- TASK DESCRIPTION
When you reach the line in the data below that contains "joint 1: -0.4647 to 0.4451", please start repeating lines exactly, and stop after the line that contains "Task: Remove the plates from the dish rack", repeating nothing else.

- SOURCE MATERIAL
· · · ·
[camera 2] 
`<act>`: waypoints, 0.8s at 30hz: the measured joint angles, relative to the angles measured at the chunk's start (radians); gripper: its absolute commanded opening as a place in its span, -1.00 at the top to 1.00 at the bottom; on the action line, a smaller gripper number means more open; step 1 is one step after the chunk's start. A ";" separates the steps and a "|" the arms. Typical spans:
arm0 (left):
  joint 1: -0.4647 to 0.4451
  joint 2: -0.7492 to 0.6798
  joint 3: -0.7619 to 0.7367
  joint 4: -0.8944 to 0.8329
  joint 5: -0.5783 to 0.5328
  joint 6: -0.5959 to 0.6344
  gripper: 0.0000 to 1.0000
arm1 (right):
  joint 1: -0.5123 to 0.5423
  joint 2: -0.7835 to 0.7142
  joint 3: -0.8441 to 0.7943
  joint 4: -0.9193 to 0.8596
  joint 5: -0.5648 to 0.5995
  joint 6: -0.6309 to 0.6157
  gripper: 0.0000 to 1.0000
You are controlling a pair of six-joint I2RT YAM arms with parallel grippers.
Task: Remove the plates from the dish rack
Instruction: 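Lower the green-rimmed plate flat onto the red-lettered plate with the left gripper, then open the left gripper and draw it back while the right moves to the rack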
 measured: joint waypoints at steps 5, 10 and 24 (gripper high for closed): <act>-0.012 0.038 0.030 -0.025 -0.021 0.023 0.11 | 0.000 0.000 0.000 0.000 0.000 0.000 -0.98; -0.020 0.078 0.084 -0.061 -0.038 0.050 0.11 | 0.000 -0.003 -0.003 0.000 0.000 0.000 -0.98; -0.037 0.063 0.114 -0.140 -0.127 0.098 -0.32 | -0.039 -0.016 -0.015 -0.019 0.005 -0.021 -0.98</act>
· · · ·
- YOUR SOLUTION
  joint 1: -0.4647 to 0.4451
  joint 2: -0.7492 to 0.6798
  joint 3: -0.7619 to 0.7367
  joint 4: -0.8944 to 0.8329
  joint 5: -0.5783 to 0.5328
  joint 6: -0.5959 to 0.6344
  gripper: 0.0000 to 1.0000
arm1 (right):
  joint 1: -0.5123 to 0.5423
  joint 2: -0.7835 to 0.7142
  joint 3: -0.8441 to 0.7943
  joint 4: -0.9193 to 0.8596
  joint 5: -0.5648 to 0.5995
  joint 6: -0.6309 to 0.6157
  gripper: 0.0000 to 1.0000
You are controlling a pair of six-joint I2RT YAM arms with parallel grippers.
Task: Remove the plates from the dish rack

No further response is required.